Address: 845-3 Kaminokawa, Hiyoshi-cho, Hioki-shi, Kagoshima 899-2421, Japan.
Getting There
Kanosuke is in Hioki, roughly 40 minutes west of Kagoshima city by car. There is no direct train access. Options include:
By car: The most practical option. About 40 minutes from Kagoshima city center via the Minami Kyushu Expressway.
By bus: Local buses run from Kagoshima Chuo Station, but service is infrequent. Check timetables in advance.
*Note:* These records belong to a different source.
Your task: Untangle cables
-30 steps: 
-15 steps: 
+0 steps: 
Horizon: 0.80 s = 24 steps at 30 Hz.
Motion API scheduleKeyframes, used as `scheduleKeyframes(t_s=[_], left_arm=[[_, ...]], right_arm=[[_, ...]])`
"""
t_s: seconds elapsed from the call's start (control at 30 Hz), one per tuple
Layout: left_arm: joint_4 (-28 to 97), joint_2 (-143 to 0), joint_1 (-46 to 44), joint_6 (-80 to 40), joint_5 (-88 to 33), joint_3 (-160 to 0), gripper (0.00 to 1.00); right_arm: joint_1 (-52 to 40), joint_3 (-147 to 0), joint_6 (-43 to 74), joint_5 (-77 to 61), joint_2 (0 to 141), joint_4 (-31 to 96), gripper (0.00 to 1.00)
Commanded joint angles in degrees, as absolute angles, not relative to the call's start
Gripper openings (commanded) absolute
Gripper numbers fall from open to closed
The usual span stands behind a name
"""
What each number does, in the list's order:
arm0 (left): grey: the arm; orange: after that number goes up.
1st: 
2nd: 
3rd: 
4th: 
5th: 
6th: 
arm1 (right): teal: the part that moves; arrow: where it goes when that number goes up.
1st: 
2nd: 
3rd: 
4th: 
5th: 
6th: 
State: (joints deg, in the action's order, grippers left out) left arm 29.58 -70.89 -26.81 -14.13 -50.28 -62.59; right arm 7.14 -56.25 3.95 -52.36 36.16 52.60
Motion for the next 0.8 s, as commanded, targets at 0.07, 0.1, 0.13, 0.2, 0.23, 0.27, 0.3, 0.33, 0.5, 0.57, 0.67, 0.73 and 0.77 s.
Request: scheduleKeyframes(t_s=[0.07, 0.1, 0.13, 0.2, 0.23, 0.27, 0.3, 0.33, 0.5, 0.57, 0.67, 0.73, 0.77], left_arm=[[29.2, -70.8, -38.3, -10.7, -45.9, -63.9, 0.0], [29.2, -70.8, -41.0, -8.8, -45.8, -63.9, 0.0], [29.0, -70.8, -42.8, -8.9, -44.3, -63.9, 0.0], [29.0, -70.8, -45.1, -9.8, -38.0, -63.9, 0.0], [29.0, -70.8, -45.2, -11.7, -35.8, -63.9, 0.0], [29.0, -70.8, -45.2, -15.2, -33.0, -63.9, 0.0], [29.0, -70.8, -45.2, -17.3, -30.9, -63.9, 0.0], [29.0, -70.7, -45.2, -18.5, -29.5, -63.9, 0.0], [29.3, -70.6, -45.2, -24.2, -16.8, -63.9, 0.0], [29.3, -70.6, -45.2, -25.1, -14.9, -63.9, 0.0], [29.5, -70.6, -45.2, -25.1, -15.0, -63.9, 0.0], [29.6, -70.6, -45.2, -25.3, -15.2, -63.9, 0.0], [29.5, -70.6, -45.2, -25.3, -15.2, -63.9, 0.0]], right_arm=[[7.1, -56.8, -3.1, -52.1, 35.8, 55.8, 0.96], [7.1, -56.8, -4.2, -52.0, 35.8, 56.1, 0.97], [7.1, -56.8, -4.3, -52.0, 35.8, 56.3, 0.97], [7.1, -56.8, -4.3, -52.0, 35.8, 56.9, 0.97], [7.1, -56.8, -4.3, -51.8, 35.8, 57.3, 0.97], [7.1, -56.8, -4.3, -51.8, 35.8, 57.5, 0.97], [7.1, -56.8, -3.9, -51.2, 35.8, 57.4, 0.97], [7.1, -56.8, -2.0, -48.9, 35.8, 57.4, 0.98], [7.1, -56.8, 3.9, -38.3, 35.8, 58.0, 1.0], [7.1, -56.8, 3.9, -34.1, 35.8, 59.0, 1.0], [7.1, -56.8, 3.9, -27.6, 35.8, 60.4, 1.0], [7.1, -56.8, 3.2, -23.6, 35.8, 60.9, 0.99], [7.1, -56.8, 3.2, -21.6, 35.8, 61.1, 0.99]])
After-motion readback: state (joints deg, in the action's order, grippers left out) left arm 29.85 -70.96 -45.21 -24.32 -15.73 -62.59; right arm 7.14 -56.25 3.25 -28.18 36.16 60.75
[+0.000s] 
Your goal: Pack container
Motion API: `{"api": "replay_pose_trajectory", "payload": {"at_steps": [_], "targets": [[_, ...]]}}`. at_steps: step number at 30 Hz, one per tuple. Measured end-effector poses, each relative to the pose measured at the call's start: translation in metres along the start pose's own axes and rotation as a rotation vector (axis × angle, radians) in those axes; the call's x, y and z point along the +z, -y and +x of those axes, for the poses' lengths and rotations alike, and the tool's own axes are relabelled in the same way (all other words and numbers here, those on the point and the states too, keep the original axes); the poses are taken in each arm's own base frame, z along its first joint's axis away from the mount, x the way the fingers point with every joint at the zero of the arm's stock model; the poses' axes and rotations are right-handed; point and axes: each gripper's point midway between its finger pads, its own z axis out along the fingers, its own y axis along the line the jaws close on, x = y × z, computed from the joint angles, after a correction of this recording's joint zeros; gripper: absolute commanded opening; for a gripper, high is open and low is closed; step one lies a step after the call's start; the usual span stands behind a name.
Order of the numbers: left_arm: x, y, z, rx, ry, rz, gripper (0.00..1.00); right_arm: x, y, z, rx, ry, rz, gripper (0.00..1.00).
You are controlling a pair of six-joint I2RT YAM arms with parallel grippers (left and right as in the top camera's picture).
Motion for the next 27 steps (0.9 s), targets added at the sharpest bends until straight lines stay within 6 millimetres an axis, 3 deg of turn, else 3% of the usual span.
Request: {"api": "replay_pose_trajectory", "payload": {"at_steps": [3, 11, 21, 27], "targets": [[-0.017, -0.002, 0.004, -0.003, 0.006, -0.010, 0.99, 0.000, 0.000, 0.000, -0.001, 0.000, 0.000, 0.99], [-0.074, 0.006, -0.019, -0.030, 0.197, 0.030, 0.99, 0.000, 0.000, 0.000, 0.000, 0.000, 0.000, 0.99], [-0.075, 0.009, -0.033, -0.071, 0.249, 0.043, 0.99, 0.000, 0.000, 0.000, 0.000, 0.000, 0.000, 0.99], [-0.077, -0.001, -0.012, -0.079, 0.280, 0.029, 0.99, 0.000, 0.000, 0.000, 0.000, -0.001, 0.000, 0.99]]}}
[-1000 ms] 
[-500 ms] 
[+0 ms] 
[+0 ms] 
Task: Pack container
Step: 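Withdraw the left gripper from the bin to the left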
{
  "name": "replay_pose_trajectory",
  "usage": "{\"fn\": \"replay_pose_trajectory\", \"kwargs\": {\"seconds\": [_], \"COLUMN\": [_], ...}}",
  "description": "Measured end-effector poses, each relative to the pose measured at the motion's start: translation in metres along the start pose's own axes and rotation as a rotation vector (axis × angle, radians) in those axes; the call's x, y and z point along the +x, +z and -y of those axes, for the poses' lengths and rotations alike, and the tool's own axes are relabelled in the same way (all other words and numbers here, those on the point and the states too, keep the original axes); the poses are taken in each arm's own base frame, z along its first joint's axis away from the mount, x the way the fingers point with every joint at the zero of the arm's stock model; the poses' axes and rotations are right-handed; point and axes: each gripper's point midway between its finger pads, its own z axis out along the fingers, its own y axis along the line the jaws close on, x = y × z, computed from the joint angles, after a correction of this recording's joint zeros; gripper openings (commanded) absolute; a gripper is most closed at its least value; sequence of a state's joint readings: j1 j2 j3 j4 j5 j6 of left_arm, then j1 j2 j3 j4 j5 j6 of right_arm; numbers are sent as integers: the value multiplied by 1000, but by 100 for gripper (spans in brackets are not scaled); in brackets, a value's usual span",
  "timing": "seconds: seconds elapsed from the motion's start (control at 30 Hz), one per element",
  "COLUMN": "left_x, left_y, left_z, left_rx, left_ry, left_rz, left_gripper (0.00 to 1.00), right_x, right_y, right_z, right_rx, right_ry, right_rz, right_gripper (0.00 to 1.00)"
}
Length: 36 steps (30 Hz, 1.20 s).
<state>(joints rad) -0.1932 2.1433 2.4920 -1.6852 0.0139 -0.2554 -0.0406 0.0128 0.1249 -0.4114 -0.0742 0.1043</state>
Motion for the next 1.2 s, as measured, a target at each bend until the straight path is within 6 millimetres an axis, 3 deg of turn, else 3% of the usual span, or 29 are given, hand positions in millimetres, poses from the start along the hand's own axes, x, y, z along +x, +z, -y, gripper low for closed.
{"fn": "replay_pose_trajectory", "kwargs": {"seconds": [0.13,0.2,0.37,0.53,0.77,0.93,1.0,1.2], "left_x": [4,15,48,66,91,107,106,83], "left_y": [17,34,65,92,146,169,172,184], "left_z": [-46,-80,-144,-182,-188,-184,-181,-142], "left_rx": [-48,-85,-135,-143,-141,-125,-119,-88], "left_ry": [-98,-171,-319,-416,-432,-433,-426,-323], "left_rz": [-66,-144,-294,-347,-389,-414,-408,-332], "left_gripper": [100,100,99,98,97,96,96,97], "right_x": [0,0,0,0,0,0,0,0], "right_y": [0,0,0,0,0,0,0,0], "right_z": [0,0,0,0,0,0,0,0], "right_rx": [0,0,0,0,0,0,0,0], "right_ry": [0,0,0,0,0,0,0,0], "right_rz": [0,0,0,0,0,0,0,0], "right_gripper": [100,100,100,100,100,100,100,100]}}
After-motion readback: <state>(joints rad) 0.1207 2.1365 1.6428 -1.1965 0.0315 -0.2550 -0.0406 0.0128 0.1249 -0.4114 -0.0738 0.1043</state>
Combined with Tsunuki: Mars Whisky’s Tsunuki Distillery is also in southern Kagoshima (Minamisatsuma). If you are driving, you can visit both in a day trip from Kagoshima city.
The Bottom Line
Kanosuke is one of the most interesting new distilleries in Japan. The combination of 140 years of shochu expertise, three distinct pot stills, oceanfront aging, and a firm commitment to domestic production gives them a foundation that most craft distilleries take decades to build.
The whisky is young. But the maturation pace is fast, the early releases have been well received, and the unique cask program sets them apart. If you are looking for Japanese whisky that does not taste like a miniature Suntory or Nikka, Kanosuke is where to look.